After a February 3rd hearing, a federal judge agreed to lift the preliminary freeze on the assets of Alternate Energy Holdings, Inc., a freeze that had been in place since the filing of a Securities and Exchange Commission(SEC )complaint in December of 2010. The lift was accompanied by strict conditions intended to ensure that AEHI remains in compliance with securities regulations while awaiting trial on charges of fraud and deliberate intent to deceive investors.
The court stipulated that the defendants must report all expenditures of more than $2,500 to the SEC in addition to filling a monthly report with the Commission. The conditions attached to the decision suggest that the court’s release of AEHI’s assets was not without concern for the company’s future conduct. The strict reporting requirements will help the SEC to keenly scrutinize the spending practices of AEHI, preventing any misuse of funds in addition to those already alleged by the SEC. Company CEO Don Gillispie and Senior Vice President Jennifer Ransom stand accused of gross misuse of investor funds – on personal expenses including lavish vacations, jewelry and sports cars – and will face those charges at a future date.
The hearing, which was solely to determine whether to continue the asset freeze, was not a reflection on the overall guilt or innocence of the defendants. The ruling was only on one of the fourteen requests for relief presented to the court by the SEC, and was reached after an hour and a half closed door negotiation between the attorneys for both sides and the judge.

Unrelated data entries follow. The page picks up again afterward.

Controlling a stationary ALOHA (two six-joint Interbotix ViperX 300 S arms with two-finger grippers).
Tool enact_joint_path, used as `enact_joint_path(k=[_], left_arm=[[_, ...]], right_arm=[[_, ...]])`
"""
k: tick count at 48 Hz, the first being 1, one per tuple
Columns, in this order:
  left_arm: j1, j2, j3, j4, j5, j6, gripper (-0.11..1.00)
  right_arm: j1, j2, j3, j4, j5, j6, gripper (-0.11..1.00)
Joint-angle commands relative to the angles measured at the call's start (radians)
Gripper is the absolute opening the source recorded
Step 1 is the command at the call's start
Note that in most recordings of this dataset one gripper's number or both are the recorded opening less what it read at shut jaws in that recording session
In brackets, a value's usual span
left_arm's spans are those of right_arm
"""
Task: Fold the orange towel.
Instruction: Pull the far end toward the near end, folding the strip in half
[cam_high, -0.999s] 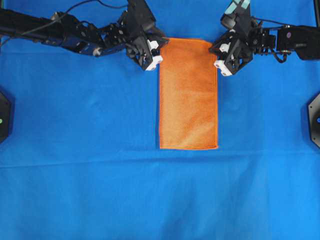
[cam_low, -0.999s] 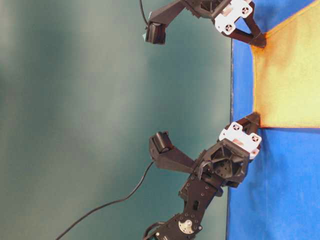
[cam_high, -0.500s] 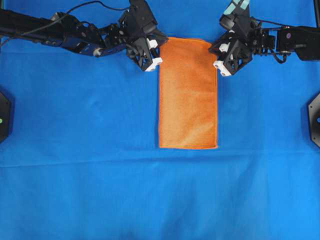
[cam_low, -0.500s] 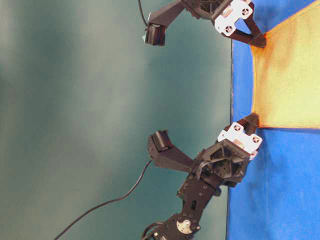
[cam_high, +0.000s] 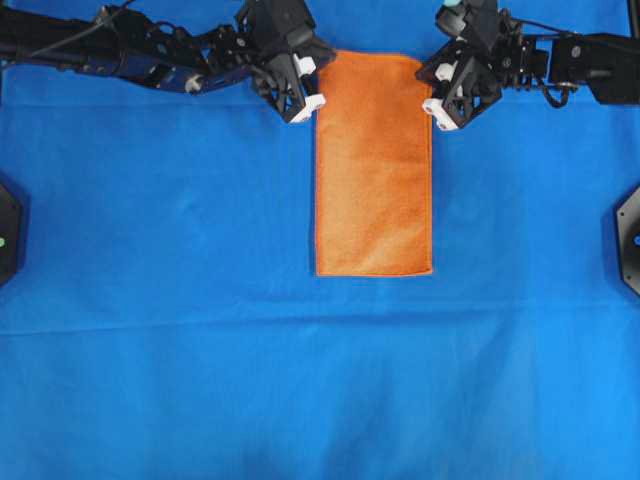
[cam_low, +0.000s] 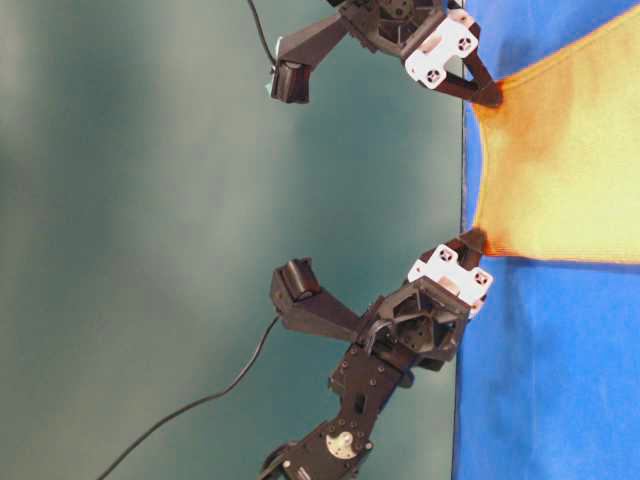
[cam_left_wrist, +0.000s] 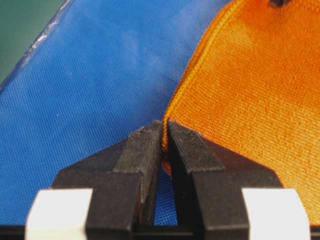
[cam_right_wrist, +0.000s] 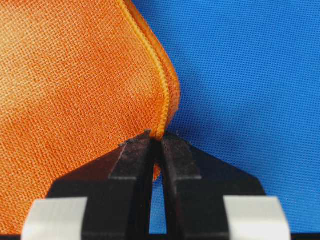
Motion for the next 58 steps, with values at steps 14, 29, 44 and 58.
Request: enact_joint_path(k=[14,29,44,58], left_arm=[[-0.044,-0.178,0.052,0.002,0.008,0.012,0.04],[-0.175,-0.241,0.132,0.000,0.029,0.011,0.04],[-0.341,-0.259,0.146,0.000,0.186,0.002,0.04],[-0.434,-0.241,0.135,0.000,0.253,-0.003,0.04]], right_arm=[[0.064,-0.190,0.040,0.006,0.071,0.014,0.04],[0.239,-0.331,0.118,0.055,0.183,0.018,0.04],[0.443,-0.354,0.166,0.137,0.193,0.018,0.04],[0.555,-0.296,0.169,0.215,0.186,0.018,0.04]])
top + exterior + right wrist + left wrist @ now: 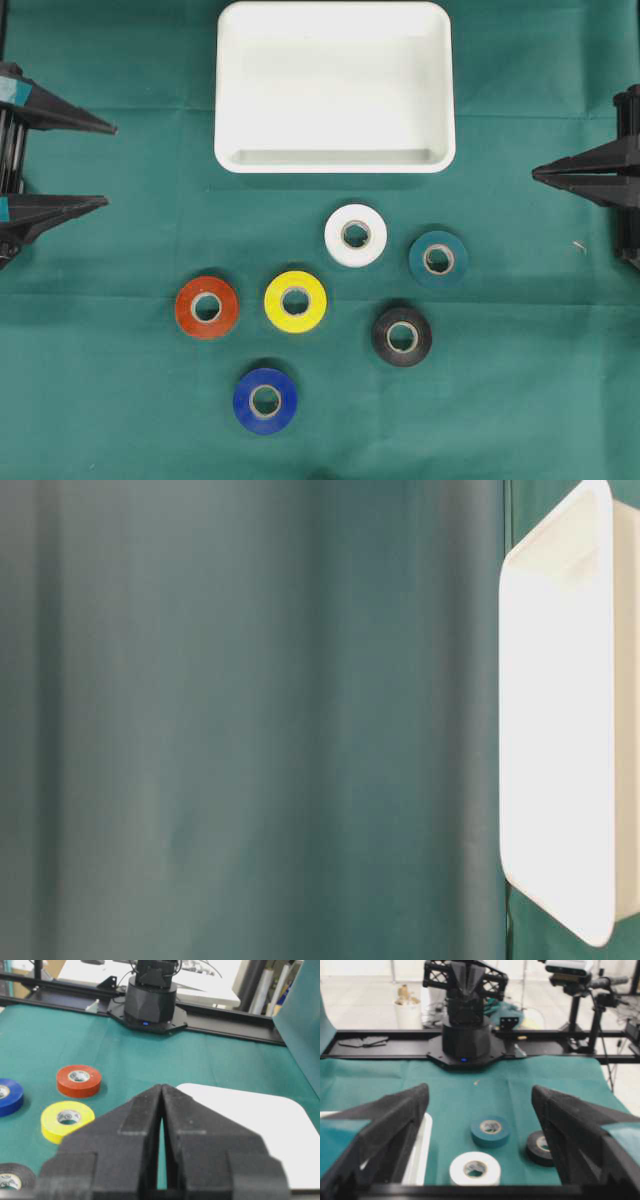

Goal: Put the tape into the white case with the left arm.

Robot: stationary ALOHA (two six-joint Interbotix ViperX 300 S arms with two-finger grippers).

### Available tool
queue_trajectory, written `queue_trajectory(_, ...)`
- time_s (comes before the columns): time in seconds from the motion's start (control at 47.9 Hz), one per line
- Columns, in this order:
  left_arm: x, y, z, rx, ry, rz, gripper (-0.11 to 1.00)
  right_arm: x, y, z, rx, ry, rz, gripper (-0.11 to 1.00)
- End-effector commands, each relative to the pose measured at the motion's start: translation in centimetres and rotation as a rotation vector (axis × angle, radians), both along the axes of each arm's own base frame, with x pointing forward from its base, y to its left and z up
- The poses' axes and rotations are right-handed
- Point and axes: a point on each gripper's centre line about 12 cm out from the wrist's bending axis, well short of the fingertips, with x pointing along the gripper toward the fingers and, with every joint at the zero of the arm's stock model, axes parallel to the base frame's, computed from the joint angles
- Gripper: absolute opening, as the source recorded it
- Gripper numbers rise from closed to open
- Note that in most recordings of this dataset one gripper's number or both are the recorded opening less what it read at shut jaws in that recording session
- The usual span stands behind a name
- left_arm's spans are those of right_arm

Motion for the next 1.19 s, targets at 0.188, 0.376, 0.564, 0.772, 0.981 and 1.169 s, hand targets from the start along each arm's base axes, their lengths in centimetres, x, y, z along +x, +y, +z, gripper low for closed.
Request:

The limited nature of the ruling was reflected in the argumentation before the court; several allegations made by the SEC in its 360-plus page supplemental filling went unaddressed by the defense. Those charges, in addition to any others that surface as the SEC continues its investigation, will be addressed in a jury trial or potentially in a settlement.
In the meantime, AEHI has yet to return to business as usual; Gillispie and Ransom are waiting to return to work pending board approval. That same board received the resignation of two of its members this week, just days after the hearing. The motivation for those resignations remains undisclosed.